Russia at war, at the Olympics, and on the field: From drone strikes to Catherine’s legacy
It’s night, the darkness is thick, and then the drones roar overhead. Again. Another city in Ukraine has been jolted awake by Russia’s airstrikes, and once more rescue workers are digging through concrete and broken glass with their bare hands. At 3:17 a.m., a team from the local emergency service managed to pull a tiny baby alive out of the ruins. A moment of pure relief in the middle of all the horror. Because as the war between Russia and Ukraine edges toward yet another grim milestone, it’s often those small, trembling seconds that tell the real story.
At the same time, massive power outages are reported in several regions. Hospitals are running on generators, water pumps have stopped, and in the dark, families sit listening for the next blast. Russia officially claims one of its mines was attacked – but no matter who fired first, the consequences are the same: dead civilians, bombed-out apartment blocks, and a population forced to rebuild from scratch again and again. I’ve been following this conflict closely, and let me be blunt: this winter is going to be the harshest yet.
What’s happening with Russia’s national football team and the Olympics?
While the bombs are falling, Russia’s national football team is fighting on a completely different pitch – the diplomatic one. The team has been kicked out of nearly all international tournaments, and the chance of seeing Russian stars at a European Championship or World Cup in the near future is absolutely zero. It’s a huge contrast to the days when Shchennikov and company filled stadiums with red, white, and blue.
And what about Russia at the Olympics? The situation there is just as muddy. Sports federations are keeping the door ajar, but only for neutral athletes with no flag or anthem. Imagine running the 100-metre final – and then not even being allowed to point to your own nation. For most Russian athletes, it feels like second-class participation, but for some, it’s the only path to the top. The question is whether sport can ever be separated from politics when Russia’s military machine is thundering across Eastern Europe.
- Dead and wounded after the latest drone strike on a residential block in the Kharkiv region.
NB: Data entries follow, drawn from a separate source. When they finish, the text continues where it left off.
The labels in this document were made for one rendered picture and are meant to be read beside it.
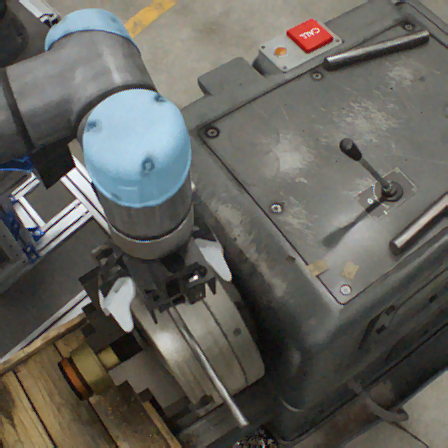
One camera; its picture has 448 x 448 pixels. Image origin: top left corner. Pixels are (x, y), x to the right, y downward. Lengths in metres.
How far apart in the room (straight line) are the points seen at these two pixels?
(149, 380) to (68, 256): 1.20
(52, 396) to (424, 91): 0.87
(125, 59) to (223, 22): 2.48
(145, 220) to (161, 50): 2.42
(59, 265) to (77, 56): 1.65
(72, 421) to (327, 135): 0.69
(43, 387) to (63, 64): 0.85
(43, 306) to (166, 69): 1.21
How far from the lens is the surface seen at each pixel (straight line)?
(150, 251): 0.55
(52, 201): 2.27
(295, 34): 1.14
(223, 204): 0.95
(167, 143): 0.45
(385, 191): 0.96
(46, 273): 2.15
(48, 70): 0.53
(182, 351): 0.91
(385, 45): 1.13
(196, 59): 2.84
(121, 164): 0.45
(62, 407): 1.26
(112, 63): 0.52
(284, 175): 0.97
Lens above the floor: 2.07
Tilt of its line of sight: 61 degrees down
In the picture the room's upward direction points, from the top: 5 degrees counter-clockwise
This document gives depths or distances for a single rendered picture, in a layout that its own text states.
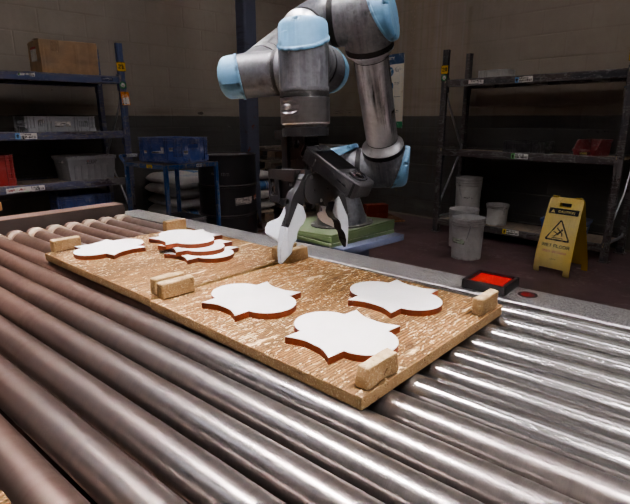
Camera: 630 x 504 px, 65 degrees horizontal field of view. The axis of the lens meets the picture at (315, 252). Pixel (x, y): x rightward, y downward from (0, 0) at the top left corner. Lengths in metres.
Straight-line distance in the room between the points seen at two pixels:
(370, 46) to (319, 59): 0.47
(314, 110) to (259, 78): 0.17
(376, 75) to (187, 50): 5.34
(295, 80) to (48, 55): 4.54
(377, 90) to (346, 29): 0.17
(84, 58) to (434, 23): 3.80
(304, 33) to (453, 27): 5.58
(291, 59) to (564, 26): 5.08
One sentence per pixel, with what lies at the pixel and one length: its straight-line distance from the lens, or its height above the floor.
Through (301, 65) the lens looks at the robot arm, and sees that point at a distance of 0.75.
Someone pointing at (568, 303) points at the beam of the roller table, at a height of 0.92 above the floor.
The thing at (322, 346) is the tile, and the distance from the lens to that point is 0.59.
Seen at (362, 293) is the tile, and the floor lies 0.95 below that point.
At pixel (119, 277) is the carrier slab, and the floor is 0.94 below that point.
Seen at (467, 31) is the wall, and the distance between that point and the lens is 6.20.
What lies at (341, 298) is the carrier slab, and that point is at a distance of 0.77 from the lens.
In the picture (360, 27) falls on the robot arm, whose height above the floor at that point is 1.40.
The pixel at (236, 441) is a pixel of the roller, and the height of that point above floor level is 0.92.
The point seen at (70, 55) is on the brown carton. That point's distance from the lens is 5.26.
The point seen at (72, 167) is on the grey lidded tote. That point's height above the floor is 0.78.
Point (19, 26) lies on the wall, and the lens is 5.86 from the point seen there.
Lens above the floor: 1.20
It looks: 15 degrees down
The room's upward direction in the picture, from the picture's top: straight up
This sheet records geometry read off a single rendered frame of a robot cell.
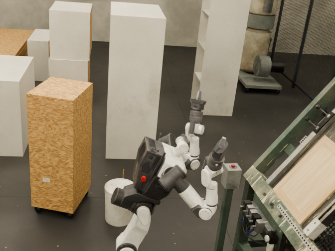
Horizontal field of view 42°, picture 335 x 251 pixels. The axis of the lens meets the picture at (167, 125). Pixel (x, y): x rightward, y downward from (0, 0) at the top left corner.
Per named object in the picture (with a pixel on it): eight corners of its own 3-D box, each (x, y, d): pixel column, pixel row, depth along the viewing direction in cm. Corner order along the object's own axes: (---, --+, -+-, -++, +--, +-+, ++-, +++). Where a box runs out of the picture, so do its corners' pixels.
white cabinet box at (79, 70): (55, 86, 748) (54, 45, 718) (89, 88, 756) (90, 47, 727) (49, 104, 676) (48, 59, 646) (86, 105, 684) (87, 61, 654)
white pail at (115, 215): (103, 208, 442) (104, 168, 422) (133, 208, 446) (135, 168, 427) (102, 227, 413) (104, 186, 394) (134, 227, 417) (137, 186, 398)
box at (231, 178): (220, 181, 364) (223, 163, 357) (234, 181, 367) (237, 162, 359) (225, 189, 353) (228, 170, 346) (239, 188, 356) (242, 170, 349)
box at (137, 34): (106, 127, 616) (110, 1, 545) (148, 129, 625) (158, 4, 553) (105, 158, 535) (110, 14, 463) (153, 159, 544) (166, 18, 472)
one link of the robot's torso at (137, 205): (129, 215, 281) (137, 201, 278) (128, 203, 294) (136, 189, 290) (147, 221, 285) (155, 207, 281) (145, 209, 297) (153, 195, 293)
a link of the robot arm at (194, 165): (190, 176, 308) (173, 159, 295) (182, 167, 319) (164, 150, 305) (202, 164, 309) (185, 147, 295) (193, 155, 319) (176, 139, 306)
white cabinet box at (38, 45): (36, 65, 845) (35, 28, 815) (55, 66, 850) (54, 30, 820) (28, 80, 764) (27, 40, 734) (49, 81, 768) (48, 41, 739)
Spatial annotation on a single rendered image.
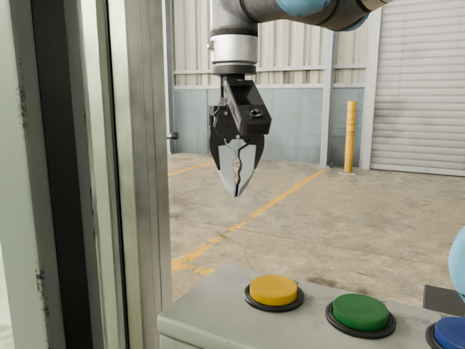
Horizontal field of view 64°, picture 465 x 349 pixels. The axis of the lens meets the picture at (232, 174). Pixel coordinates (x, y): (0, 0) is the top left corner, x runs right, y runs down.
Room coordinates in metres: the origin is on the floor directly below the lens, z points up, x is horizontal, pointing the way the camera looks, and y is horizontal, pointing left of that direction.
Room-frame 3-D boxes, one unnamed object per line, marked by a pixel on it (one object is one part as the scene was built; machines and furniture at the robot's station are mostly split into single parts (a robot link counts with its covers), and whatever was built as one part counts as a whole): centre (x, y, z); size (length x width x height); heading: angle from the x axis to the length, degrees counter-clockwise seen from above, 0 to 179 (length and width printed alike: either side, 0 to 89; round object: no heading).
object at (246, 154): (0.63, -0.02, 0.94); 0.06 x 0.03 x 0.09; 11
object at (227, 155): (0.63, 0.01, 0.94); 0.06 x 0.03 x 0.09; 11
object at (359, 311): (0.26, -0.10, 0.90); 0.04 x 0.04 x 0.02
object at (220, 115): (0.63, 0.00, 1.05); 0.09 x 0.08 x 0.12; 11
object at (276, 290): (0.29, -0.03, 0.90); 0.04 x 0.04 x 0.02
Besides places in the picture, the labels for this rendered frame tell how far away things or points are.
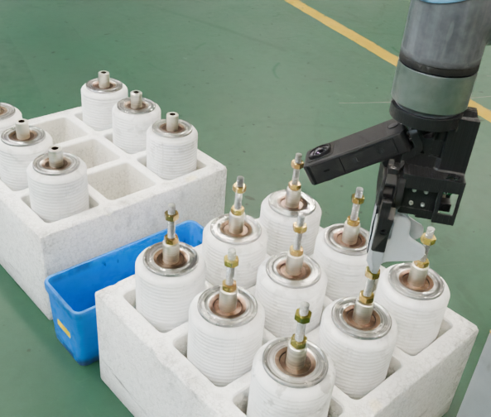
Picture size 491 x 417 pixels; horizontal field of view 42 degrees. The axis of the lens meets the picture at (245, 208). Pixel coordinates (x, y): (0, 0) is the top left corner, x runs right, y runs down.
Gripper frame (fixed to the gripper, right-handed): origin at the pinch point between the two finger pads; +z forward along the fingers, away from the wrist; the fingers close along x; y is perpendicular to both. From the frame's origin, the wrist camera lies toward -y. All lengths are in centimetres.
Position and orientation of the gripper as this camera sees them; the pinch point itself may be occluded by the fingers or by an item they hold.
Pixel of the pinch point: (369, 259)
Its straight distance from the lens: 76.4
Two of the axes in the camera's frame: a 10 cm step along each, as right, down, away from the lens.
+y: 9.8, 1.7, -1.2
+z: -0.7, 8.3, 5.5
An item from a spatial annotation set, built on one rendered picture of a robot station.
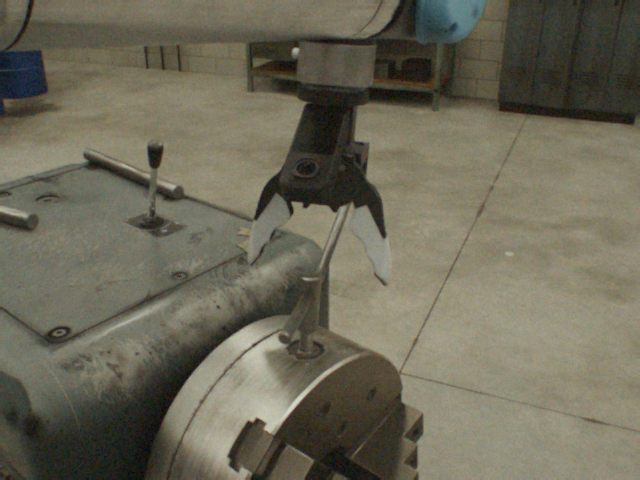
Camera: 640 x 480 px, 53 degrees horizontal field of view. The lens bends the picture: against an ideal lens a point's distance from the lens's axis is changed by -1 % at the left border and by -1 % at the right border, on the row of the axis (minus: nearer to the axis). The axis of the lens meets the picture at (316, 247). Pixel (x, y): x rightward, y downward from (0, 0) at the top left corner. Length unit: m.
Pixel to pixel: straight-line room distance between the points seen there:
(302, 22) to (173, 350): 0.45
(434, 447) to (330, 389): 1.74
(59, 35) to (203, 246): 0.62
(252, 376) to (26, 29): 0.47
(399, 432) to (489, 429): 1.74
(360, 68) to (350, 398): 0.34
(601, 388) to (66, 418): 2.40
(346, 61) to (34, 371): 0.42
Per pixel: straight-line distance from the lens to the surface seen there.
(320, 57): 0.62
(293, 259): 0.85
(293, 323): 0.59
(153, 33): 0.30
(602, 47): 6.54
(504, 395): 2.67
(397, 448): 0.76
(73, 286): 0.82
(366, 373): 0.72
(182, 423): 0.68
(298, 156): 0.59
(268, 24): 0.35
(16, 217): 1.00
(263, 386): 0.65
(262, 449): 0.63
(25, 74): 7.71
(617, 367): 2.99
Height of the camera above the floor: 1.64
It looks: 27 degrees down
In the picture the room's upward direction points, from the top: straight up
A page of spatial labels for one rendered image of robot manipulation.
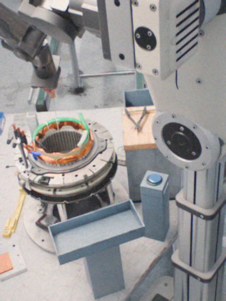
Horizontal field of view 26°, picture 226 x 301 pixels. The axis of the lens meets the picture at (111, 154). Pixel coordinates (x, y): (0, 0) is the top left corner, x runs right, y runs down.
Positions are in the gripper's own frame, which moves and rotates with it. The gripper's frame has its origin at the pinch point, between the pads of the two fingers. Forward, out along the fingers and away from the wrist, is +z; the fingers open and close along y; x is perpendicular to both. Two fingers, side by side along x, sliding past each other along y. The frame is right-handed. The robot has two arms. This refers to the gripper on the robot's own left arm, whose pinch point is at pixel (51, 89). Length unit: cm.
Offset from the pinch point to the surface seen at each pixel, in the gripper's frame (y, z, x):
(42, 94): -48, 83, -29
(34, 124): 2.3, 18.5, -8.5
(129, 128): -4.6, 28.0, 21.1
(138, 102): -23, 42, 22
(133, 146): 3.2, 25.5, 23.6
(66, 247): 41.2, 15.0, 9.9
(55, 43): -93, 101, -35
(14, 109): -97, 190, -82
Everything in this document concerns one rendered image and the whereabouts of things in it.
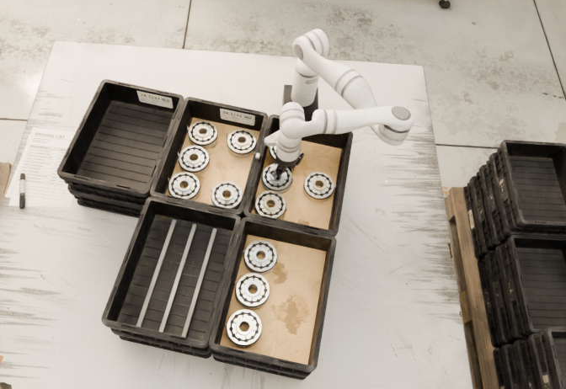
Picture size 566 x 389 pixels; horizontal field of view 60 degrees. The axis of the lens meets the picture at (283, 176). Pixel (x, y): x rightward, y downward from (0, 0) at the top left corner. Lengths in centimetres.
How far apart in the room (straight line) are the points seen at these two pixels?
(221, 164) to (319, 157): 35
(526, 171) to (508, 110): 92
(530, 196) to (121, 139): 171
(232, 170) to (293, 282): 44
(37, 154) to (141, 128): 42
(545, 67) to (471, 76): 53
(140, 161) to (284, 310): 71
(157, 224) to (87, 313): 35
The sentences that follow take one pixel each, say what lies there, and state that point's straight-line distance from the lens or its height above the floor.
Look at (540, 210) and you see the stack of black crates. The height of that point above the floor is 49.
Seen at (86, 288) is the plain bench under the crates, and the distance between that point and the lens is 176.
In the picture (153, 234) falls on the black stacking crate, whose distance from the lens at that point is 163.
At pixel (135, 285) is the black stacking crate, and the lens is 159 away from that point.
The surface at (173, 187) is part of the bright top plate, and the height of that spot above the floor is 86.
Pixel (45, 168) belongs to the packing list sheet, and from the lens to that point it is 199.
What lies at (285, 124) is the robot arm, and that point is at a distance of 139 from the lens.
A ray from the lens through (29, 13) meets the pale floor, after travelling 361.
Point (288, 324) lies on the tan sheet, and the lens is 153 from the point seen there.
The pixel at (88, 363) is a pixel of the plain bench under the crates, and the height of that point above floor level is 70.
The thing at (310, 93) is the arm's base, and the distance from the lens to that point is 186.
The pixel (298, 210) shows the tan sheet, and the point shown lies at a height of 83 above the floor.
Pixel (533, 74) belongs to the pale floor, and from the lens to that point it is 361.
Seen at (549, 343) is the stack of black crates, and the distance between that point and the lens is 206.
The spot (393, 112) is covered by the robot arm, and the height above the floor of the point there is 119.
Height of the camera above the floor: 232
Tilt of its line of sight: 61 degrees down
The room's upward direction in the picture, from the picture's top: 9 degrees clockwise
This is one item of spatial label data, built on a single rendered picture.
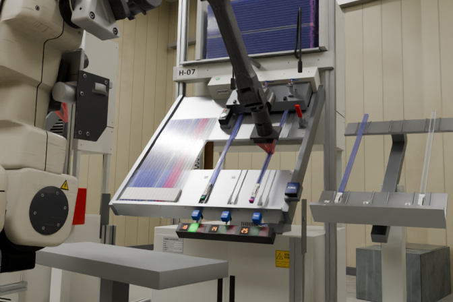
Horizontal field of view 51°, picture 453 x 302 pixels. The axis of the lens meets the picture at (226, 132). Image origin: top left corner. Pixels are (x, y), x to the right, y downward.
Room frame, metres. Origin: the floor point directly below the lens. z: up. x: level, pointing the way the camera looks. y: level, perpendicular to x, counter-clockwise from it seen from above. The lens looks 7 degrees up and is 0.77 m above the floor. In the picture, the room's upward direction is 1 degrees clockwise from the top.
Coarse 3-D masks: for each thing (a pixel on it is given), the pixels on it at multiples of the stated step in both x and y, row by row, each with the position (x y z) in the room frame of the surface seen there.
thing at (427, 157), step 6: (432, 114) 1.52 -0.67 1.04; (432, 120) 1.49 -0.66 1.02; (432, 126) 1.47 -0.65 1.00; (432, 132) 1.44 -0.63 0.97; (432, 138) 1.42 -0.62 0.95; (426, 150) 1.39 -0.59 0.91; (426, 156) 1.37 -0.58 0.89; (426, 162) 1.35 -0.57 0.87; (426, 168) 1.33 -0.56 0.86; (426, 174) 1.31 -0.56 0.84; (426, 180) 1.29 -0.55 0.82; (426, 186) 1.28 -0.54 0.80; (420, 192) 1.27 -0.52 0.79
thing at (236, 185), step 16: (192, 176) 1.79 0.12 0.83; (208, 176) 1.76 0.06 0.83; (224, 176) 1.74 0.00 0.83; (240, 176) 1.71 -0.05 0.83; (256, 176) 1.69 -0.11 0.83; (272, 176) 1.66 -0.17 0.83; (288, 176) 1.64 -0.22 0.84; (192, 192) 1.72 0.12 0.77; (224, 192) 1.67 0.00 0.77; (240, 192) 1.65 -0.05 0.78; (272, 192) 1.60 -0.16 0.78
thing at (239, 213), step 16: (128, 208) 1.78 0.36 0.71; (144, 208) 1.74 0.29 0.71; (160, 208) 1.71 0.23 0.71; (176, 208) 1.68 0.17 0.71; (192, 208) 1.65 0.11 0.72; (208, 208) 1.62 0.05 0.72; (224, 208) 1.60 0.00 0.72; (240, 208) 1.57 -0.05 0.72; (256, 208) 1.54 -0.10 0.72; (272, 208) 1.52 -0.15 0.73
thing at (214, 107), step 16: (192, 96) 2.22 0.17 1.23; (208, 96) 2.18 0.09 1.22; (176, 112) 2.16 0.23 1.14; (192, 112) 2.12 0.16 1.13; (208, 112) 2.08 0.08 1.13; (272, 112) 1.94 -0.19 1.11; (304, 112) 1.87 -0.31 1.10; (224, 128) 1.95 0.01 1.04; (240, 128) 1.92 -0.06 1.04; (288, 128) 1.83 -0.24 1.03
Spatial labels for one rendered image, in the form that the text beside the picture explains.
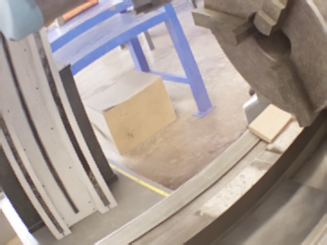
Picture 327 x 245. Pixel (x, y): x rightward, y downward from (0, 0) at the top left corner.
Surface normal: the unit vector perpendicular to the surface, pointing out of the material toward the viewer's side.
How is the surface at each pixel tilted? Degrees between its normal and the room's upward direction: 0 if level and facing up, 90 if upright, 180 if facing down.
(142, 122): 90
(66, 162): 90
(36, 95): 90
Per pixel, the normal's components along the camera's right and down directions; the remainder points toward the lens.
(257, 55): -0.72, 0.51
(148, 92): 0.56, 0.19
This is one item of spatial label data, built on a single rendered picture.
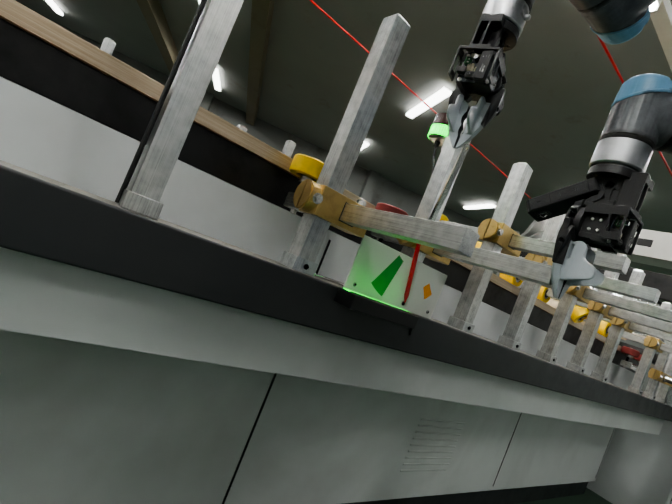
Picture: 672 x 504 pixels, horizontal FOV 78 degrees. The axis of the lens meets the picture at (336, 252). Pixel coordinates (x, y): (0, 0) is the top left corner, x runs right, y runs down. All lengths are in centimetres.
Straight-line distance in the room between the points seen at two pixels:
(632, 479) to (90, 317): 320
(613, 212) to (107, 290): 70
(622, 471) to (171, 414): 293
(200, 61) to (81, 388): 58
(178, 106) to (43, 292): 27
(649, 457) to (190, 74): 323
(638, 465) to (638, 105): 281
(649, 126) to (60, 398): 103
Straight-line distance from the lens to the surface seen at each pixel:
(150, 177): 57
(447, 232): 53
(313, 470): 124
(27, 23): 78
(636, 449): 339
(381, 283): 78
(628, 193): 75
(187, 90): 58
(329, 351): 79
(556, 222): 129
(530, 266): 75
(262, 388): 100
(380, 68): 74
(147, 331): 63
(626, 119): 78
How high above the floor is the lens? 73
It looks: 2 degrees up
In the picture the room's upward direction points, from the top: 22 degrees clockwise
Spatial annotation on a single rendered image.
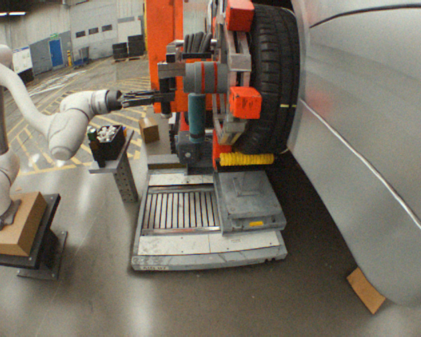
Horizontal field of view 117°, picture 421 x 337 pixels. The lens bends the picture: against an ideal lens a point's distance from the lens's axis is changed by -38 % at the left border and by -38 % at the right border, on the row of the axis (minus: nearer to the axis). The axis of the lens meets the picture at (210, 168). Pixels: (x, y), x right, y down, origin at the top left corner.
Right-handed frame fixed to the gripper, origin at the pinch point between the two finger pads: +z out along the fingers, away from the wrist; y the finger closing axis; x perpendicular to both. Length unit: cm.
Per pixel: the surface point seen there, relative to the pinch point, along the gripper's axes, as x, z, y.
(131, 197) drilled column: -78, -35, -30
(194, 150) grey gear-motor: -48, 10, -39
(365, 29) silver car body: 27, 36, 43
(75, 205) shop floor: -83, -83, -27
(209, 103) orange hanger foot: -26, 21, -60
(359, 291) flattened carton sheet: -82, 97, 57
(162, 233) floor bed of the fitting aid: -76, -11, 2
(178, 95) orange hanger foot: -19, 1, -60
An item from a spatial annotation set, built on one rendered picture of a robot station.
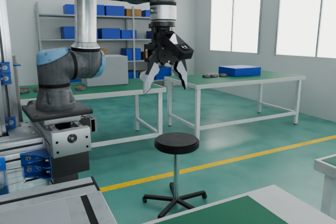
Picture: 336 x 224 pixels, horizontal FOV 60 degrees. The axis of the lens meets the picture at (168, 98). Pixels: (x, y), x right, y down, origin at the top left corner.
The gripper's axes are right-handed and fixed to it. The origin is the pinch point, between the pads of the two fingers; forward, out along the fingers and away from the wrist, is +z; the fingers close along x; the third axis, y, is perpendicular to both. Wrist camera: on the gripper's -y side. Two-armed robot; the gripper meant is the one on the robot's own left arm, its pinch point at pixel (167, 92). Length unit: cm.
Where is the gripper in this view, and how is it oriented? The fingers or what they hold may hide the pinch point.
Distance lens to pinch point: 85.2
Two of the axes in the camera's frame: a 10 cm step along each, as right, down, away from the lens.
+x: -8.3, 1.2, -5.5
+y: -5.6, -1.7, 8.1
- Power cuts affect over 200,000 households – water and heating are next in line.
- Russia’s national football team now only plays friendly matches against countries like Iran and Syria.
- Russia at the Olympics in Paris 2024: only 15 neutral participants – a historic low.
Catherine the Great of Russia – an empress in wartime
When you talk about Russia’s historical dreams of power, Catherine the Great of Russia always comes up. The German princess who became an absolute empress expanded the empire south and west with both wisdom and an iron fist. She modernised St. Petersburg, corresponded with Voltaire, and gave her name to one of the most brilliant eras in Russian history. But she also waged bloody wars against the Ottoman Empire and carved up Poland.
The comparison with today’s Russia is impossible to ignore. Once again there is a leader in the Kremlin who wants to restore greatness and influence – just with drones instead of cavalry. The difference is that Catherine never had to explain to her subjects why young soldiers came home in zinc coffins. Today, images from the front flow directly into our living rooms, and no one can close their eyes to the consequences of the war between Russia and Ukraine.
The rescuer who dug out that little baby is named Oleksandr. He’s done it ten times before. Afterwards he said: “I’m not whole. I’m just a man who can’t sleep until I’ve searched for the living.” That’s how Russia’s new war feels on the ground. Not like geopolitical chess, but like an endless night filled with small, trembling flickers of light – a baby’s cry, a generator shutting down, a single penalty kick that never gets taken. And a historical echo from Catherine’s time, showing that power always comes at a price.